For over a century, Germany’s healthcare system has been defined by its statutory health insurance. Nowadays, approximately 74 out of 843 million inhabitants are covered by statutory health insurance, whereas only ten million patients are privately insured. The statutory health insurance funds spent more than EUR300 billion in 2024 on services for their insured. As a result, the statutory health insurance funds have an important impact on all stakeholders in the life sciences industry. This leads to a highly regulated life sciences sector with a major emphasis on the cost-benefit ratio of the services provided.

In addition to the density and quantity of regulations, healthcare is one of the most complex and rapidly changing regulatory branches. In-patient and out-patient services are regulated by national laws. Public and private hospitals, as well as out-patient service providers, mustalso follow regulations at the state level and need to deal with local authorities. Overall, legal advice for the healthcare industry must cover many areas. This obviously includes legal know-how and expertise on healthcare regulation and extends to, inter alia, mergers and acquisitions, antitrust and competition, public procurement and data protection issues.

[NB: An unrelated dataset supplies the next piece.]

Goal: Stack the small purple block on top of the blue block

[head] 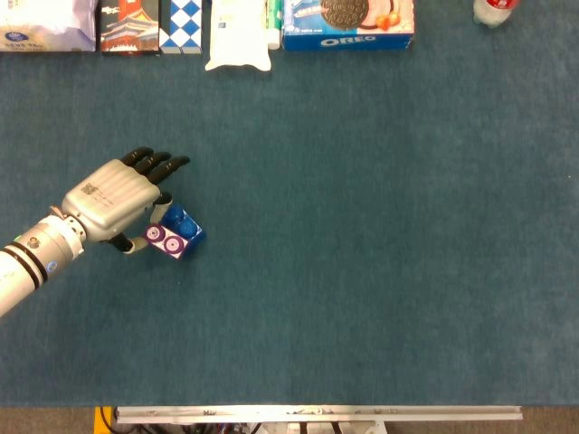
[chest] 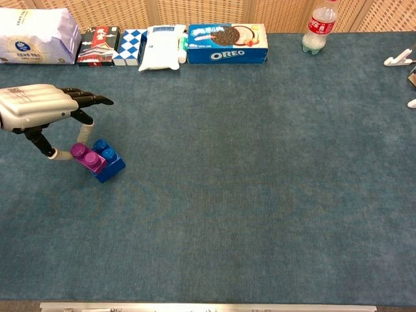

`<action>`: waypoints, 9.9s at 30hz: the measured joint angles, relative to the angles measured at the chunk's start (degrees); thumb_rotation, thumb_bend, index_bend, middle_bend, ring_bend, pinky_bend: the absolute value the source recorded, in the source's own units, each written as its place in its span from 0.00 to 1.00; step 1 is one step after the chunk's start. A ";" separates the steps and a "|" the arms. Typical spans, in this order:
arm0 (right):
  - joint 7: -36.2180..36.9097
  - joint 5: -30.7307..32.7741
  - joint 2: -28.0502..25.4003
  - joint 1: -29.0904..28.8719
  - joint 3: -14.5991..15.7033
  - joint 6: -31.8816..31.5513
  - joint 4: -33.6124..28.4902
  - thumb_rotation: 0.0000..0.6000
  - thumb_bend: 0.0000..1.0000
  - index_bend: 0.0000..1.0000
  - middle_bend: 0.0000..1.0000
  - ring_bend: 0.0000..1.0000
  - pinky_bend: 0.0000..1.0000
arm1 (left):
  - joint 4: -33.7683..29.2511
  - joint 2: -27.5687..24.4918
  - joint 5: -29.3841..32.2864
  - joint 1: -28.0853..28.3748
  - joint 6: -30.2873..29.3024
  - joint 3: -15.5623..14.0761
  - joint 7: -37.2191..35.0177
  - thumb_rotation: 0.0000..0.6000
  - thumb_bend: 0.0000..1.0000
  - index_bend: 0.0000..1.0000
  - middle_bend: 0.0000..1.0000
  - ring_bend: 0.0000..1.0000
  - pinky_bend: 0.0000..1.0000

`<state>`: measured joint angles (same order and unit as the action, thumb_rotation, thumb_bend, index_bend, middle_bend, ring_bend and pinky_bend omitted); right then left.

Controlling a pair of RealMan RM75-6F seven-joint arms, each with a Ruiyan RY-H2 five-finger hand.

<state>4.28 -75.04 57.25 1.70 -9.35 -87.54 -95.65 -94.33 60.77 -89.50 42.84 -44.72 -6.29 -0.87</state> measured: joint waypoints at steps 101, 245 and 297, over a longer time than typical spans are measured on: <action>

Current Developments and Challenges for the Industry

The German healthcare sector offers attractive investment opportunities. Outpatient medical centres and nursing homes are the main targets for financial and strategic investors. Following market consolidation in radiology, laboratory medicine and dialysis services, the focus has shifted to investment opportunities for orthopaedic service providers. Over the past two years, the Minister of Health has reiterated the need for legislation that would prohibit private investors from acquiring medical care centres. This was based on the claim that private investors focus solely on their financial interests to the detriment of the health of their patients. It is also claimed that the expected profits outweigh the quality of care. This issue has sparked intense debate among stakeholders, and potential legislative obstacles must be anticipated. The Minister of Health has shelved these plans. As the German parliamentary elections and the formation of a new government will take place in February 2025, it is uncertain whether this issue will be revisited with a newly elected Minister of Health.

A major reform of hospital planning came into force at the beginning of 2025. Historically, in order for German hospitals to be reimbursed by the SHI for the treatment of insured patients, the hospitals had to be included in a “hospital plan” with the service area to which the treatment is assigned. Until now, the service areas have corresponded to medical specialties, but the reform will change this. The regulator will create further subdivisions within the medical specialties as well as groups of services (Leistungsgruppen). Hospitals will then be included in the hospital plan for these groups of services based on the general care needs within a certain area. As a result, some hospitals may be remunerated for a narrower range of treatments than before. The details of how the groups of services are to be formed are still to be regulated by law. The law also stipulates that a hospital will only be included in the hospital plan for a group of services if it provided a certain minimum number of treatments in that group of services in 2023. This minimum number has not yet been determined.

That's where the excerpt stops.